Copy each line below containing "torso".

▶ [Given material]:
◆ ◆ ◆ ◆

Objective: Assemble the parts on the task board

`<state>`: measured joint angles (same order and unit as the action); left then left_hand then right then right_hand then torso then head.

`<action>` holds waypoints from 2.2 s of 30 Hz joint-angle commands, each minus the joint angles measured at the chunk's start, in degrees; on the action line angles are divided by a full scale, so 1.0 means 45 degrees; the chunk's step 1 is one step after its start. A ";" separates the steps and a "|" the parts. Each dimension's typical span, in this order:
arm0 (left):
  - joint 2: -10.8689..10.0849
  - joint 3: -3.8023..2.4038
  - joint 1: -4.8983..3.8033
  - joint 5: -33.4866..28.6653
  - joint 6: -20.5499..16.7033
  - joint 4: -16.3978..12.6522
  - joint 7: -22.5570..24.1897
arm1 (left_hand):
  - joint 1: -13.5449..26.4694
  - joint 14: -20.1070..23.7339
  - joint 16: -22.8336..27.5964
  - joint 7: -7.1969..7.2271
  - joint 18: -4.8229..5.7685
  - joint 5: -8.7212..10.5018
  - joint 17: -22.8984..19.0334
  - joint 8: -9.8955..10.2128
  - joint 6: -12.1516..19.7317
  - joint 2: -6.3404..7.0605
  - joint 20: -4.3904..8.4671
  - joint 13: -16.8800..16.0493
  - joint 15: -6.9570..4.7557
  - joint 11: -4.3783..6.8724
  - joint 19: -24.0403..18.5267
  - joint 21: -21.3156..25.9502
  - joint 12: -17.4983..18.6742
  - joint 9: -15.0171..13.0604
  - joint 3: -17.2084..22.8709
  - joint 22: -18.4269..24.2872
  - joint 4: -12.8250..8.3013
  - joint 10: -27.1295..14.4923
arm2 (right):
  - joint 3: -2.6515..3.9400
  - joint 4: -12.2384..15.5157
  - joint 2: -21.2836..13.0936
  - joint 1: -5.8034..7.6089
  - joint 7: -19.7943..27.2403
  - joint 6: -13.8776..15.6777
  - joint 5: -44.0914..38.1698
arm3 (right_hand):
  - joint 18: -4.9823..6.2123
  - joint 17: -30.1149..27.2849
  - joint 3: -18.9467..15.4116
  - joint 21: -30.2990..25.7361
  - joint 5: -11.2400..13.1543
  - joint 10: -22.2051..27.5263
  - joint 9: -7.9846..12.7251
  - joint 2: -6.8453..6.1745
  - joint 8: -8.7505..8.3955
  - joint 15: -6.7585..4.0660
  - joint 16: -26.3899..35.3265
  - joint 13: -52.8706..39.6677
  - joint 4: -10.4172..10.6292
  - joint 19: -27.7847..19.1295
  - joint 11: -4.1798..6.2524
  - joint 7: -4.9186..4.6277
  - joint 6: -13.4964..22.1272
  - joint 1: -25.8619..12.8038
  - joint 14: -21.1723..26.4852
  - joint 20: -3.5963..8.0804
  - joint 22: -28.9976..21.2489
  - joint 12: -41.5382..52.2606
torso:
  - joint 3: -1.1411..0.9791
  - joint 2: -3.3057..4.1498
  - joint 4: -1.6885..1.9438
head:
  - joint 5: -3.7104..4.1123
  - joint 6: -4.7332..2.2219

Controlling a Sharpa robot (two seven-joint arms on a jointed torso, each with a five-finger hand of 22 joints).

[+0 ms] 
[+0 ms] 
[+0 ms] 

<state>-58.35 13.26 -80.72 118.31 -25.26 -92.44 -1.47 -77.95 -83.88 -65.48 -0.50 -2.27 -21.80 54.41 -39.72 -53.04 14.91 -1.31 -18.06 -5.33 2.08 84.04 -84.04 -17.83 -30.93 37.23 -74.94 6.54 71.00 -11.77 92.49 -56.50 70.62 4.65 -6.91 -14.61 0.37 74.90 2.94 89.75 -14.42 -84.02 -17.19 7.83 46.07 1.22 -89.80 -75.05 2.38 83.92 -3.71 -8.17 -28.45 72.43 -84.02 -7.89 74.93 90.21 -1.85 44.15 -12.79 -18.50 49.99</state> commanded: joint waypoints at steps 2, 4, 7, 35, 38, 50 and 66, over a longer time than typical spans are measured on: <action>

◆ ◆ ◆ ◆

▶ [Finished exercise]:
`<state>`: measured joint angles (same order and unit as the action); left then left_hand then right then right_hand then torso then head.
torso:
Controlling a Sharpa robot (two seven-joint arms on a jointed torso, each with a five-finger hand of 22 joints).

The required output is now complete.